Abstract

This paper consists of two parts (articles) and focuses on Anna Akhmatova’s efforts to free her son after his arrest in 1949. A series of unpublished material from 1954–1956 from Gershtein’s archive at the Russian State Library (fond 641) is published. Emma Gerstein, a literary scholar and long-time friend of Akhmatova, was selflessly involved in Akhmatova’s concern for her son. The first article in the previous issue included two letters from Akhmatova to the writer and influential literary and party functionary Mikhail Sholokhov, as well as petitions from major scholars about Lev Gumilev asking for an expedited review of the prominent historian. The second article includes a letter from Akhmatova to the poet and “Soviet grandee” Aleksei Surkov – not from the Gerstein archive, but thematically related to the rest of them.
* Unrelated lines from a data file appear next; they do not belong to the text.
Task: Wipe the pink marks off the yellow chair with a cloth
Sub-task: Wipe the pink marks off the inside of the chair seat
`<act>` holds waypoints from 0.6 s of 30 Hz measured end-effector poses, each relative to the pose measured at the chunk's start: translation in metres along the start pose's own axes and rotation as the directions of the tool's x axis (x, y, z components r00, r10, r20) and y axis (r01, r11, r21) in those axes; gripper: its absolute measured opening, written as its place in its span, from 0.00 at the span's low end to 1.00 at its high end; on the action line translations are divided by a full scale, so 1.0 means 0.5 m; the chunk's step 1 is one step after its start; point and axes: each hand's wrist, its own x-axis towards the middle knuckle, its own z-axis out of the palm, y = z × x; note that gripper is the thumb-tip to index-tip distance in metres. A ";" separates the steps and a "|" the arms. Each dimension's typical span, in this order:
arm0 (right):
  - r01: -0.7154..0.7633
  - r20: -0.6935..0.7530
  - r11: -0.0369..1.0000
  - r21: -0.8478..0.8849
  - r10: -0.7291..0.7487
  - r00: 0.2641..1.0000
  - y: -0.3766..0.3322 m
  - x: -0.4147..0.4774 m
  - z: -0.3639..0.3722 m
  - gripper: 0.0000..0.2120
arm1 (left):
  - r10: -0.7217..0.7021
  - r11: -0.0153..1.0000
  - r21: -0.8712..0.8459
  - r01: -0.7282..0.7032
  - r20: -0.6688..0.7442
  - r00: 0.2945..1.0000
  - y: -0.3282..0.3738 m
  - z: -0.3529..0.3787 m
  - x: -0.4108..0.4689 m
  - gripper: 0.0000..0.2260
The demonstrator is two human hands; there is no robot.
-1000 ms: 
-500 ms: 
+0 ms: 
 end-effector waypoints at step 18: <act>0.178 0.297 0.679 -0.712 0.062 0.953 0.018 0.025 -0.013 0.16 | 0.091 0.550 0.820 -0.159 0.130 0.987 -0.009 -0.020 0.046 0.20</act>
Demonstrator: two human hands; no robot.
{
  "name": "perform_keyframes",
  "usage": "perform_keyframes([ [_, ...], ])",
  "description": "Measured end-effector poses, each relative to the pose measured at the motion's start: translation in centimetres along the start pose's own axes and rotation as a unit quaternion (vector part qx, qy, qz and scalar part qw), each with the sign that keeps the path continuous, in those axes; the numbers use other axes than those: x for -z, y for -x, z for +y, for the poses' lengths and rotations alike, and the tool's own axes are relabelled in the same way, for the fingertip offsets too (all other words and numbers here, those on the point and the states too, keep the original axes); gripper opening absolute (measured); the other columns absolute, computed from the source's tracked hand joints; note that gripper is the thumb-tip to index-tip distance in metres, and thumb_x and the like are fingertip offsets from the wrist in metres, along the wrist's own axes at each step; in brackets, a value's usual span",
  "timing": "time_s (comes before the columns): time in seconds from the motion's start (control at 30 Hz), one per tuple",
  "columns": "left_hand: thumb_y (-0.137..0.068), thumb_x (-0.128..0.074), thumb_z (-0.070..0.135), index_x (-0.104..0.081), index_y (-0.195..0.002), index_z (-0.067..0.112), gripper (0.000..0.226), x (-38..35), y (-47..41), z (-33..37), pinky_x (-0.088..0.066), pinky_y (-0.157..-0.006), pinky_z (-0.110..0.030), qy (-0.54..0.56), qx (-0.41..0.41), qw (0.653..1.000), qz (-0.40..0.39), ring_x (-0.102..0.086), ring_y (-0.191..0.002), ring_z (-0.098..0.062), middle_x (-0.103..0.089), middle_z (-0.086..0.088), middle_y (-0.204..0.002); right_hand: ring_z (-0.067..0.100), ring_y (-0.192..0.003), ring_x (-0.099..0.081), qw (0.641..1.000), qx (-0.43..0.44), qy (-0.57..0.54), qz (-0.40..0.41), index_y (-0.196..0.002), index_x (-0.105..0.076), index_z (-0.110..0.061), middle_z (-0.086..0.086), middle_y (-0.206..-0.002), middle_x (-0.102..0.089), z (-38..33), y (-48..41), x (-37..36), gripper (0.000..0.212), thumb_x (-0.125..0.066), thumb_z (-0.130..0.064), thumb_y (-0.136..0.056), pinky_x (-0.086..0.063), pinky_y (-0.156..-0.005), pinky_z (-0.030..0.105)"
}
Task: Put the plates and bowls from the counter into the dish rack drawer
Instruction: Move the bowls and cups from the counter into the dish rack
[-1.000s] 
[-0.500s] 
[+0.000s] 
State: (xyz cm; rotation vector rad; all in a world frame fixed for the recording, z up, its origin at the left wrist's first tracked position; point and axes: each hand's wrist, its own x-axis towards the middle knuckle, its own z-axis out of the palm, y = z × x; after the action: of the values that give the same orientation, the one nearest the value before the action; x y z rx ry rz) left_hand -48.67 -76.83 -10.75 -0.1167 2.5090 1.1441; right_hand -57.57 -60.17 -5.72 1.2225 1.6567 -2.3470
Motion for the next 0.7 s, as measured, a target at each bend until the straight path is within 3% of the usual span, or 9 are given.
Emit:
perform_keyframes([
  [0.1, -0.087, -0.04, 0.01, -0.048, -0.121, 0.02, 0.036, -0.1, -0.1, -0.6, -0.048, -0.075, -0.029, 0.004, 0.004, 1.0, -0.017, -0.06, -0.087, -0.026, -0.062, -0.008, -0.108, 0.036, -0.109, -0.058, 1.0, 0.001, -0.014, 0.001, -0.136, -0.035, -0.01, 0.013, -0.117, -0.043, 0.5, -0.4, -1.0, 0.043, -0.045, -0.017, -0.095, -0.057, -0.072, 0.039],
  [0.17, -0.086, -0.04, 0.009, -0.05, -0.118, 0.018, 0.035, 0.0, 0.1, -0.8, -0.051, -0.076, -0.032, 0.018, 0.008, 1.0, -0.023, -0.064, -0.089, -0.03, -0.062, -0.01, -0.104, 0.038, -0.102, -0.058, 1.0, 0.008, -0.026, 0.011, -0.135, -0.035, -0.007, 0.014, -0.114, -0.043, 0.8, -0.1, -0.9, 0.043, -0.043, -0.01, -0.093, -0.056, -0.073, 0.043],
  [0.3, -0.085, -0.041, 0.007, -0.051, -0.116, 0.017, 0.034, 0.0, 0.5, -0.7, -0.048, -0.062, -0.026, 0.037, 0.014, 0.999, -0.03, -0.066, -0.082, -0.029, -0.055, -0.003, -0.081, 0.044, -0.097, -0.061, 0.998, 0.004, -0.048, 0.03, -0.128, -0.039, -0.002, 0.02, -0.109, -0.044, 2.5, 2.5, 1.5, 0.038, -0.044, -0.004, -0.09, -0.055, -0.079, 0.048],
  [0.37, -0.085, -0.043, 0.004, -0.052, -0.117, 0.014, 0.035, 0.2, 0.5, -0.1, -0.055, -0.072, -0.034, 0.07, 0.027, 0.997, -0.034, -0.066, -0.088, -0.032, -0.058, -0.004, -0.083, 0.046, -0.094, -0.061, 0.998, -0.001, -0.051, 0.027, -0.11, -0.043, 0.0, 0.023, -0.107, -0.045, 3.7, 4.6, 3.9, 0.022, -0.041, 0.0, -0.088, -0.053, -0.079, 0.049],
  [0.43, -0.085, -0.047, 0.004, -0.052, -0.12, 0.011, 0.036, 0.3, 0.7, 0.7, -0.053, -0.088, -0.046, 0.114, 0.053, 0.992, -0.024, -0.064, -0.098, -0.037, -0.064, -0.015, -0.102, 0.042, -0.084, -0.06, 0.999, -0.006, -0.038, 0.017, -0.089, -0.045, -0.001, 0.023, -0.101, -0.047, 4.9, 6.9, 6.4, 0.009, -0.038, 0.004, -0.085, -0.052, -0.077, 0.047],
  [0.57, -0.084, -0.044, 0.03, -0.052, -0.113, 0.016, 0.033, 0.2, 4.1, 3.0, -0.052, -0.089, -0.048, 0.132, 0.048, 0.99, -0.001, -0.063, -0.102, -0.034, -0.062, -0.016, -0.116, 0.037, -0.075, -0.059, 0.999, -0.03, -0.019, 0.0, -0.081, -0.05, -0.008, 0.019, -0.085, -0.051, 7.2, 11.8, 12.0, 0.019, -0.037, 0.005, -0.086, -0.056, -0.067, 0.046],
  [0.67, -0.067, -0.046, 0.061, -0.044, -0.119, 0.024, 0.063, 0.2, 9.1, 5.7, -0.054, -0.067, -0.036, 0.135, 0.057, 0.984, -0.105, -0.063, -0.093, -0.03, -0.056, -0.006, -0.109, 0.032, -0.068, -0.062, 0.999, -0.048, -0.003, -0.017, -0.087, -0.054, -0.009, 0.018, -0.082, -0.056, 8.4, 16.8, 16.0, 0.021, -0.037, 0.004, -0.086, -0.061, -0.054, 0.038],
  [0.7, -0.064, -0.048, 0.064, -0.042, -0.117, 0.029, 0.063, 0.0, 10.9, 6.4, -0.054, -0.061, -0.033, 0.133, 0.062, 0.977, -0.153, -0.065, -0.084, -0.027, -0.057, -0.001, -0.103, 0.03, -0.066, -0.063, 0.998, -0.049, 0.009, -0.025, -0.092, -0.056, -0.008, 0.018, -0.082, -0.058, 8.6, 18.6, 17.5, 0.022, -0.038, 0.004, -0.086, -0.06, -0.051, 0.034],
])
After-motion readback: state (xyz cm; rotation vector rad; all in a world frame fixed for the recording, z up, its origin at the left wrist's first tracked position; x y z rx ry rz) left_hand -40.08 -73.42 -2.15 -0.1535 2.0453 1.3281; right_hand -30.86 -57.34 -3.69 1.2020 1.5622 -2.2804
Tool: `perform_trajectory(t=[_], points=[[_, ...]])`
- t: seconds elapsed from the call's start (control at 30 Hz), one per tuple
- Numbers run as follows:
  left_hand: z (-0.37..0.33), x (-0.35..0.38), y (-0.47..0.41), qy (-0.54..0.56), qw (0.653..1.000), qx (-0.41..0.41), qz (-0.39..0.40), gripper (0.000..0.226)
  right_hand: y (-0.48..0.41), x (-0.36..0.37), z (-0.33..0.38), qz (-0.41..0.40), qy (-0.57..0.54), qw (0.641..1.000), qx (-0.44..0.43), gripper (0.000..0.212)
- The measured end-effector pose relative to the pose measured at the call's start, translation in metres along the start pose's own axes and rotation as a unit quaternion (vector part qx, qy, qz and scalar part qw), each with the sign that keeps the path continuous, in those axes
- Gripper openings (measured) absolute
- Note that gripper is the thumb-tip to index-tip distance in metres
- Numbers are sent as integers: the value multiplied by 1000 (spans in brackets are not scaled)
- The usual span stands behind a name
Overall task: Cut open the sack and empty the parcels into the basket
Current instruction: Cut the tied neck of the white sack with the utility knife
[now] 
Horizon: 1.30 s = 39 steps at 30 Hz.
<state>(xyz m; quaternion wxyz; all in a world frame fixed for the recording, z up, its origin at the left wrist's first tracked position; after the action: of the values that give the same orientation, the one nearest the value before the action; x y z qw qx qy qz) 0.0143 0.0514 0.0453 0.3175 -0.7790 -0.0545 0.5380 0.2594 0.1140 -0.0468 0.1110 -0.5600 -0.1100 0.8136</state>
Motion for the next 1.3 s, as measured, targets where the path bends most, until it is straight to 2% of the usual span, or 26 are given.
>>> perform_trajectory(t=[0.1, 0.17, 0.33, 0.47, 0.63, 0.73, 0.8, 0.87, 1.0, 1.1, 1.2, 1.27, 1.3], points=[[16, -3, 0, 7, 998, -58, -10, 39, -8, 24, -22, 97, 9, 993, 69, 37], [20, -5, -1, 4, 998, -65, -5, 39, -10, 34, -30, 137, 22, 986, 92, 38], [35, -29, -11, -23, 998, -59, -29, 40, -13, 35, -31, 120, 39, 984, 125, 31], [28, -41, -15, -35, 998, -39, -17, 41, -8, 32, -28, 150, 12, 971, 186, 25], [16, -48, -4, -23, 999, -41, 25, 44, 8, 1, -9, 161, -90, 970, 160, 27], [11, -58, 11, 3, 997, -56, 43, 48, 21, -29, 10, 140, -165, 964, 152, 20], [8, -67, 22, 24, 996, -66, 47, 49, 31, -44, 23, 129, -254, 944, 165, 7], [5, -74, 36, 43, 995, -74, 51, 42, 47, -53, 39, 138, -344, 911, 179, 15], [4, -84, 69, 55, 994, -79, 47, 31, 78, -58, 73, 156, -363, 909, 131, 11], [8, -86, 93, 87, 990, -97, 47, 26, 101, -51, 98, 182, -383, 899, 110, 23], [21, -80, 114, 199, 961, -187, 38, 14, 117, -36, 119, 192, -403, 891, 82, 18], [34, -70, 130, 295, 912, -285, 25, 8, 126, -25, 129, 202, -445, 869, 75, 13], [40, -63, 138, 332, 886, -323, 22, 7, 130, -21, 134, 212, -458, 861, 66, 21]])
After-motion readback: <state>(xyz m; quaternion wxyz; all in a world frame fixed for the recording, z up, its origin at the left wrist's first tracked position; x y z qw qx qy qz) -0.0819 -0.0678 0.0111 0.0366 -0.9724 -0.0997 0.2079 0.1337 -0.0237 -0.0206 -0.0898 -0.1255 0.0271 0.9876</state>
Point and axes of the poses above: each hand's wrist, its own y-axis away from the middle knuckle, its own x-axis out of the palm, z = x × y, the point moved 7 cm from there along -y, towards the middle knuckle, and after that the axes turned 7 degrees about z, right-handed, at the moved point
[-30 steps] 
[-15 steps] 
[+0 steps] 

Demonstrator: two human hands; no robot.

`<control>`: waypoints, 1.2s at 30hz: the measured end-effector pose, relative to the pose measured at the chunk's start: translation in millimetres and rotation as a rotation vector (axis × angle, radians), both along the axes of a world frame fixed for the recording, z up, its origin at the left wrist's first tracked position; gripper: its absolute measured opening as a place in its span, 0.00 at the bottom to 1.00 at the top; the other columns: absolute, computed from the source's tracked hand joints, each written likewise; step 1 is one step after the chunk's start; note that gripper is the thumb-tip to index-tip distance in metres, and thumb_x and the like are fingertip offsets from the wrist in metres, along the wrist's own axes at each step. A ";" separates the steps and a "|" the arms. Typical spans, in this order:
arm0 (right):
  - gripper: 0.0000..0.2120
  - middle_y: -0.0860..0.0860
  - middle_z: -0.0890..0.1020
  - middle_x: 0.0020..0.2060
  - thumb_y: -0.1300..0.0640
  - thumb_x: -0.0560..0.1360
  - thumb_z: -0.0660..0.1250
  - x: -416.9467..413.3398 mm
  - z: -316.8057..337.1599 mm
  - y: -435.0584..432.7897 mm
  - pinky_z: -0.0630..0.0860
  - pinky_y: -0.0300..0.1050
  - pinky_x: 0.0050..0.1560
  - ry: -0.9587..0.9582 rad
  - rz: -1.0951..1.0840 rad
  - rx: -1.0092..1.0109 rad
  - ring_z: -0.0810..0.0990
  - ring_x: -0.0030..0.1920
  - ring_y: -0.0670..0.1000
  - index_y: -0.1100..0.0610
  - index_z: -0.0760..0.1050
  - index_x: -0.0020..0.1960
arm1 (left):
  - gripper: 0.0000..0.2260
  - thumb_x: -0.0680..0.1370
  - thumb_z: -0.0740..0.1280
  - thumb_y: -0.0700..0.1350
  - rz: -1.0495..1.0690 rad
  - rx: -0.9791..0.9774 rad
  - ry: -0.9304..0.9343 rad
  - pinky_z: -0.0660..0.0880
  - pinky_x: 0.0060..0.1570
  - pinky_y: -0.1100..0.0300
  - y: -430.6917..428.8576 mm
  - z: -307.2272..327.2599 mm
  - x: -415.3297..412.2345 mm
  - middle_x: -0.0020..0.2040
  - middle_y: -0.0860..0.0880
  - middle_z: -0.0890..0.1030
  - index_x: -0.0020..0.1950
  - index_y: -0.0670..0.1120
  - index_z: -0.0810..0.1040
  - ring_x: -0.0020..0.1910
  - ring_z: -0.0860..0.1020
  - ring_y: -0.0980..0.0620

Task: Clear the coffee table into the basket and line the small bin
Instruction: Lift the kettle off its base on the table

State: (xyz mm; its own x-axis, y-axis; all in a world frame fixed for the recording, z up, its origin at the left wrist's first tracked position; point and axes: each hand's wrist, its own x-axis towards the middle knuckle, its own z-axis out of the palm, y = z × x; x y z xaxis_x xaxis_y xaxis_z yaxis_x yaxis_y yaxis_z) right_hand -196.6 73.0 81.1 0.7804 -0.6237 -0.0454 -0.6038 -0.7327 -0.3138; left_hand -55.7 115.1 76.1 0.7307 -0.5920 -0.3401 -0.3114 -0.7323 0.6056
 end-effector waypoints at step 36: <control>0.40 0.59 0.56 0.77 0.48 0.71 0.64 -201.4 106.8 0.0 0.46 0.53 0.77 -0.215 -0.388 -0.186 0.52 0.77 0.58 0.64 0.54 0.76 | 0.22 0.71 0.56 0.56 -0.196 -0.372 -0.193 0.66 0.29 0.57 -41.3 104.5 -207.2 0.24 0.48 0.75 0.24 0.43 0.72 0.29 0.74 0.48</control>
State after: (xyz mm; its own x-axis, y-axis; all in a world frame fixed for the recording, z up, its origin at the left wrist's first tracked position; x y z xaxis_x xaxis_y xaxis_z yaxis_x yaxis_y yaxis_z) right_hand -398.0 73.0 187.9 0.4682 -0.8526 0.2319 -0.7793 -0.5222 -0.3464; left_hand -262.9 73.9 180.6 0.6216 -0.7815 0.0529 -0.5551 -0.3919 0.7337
A typewritten copy of this letter is held in the Manuscripts Department of the Russian National Library at the Akhmatova Archive (fond 1073). Over the decades Surkov tried, wherever possible, to help Akhmatova and contributed to the publication of her books. As the first secretary of the Union of Writers, he was actively involved in the efforts to free Lev Gumilev. The article also publishes an unknown letter from Akhmatova to Aleksandr Fadeev, a writer, party official and major literary official of the Stalinist era. In connection with the 1946 decree, he was involved ex officio in harassing Akhmatova, while unofficially trying to help her, and subsequently did much to bring her back into Soviet literature. Fadeev also made efforts to help Akhmatova free her son. The letter to Fadeev is reproduced from a typewritten draft with corrections in Gerstein’s hand. The publication of the documents is accompanied by Gerstein’s “Explanations” in the fond 641, together with Akhmatova’s letters, and an extensive commentary, which includes an account of Akhmatova’s relationship to Surkov and Fadeev and her situation during the Khrushchev Thaw.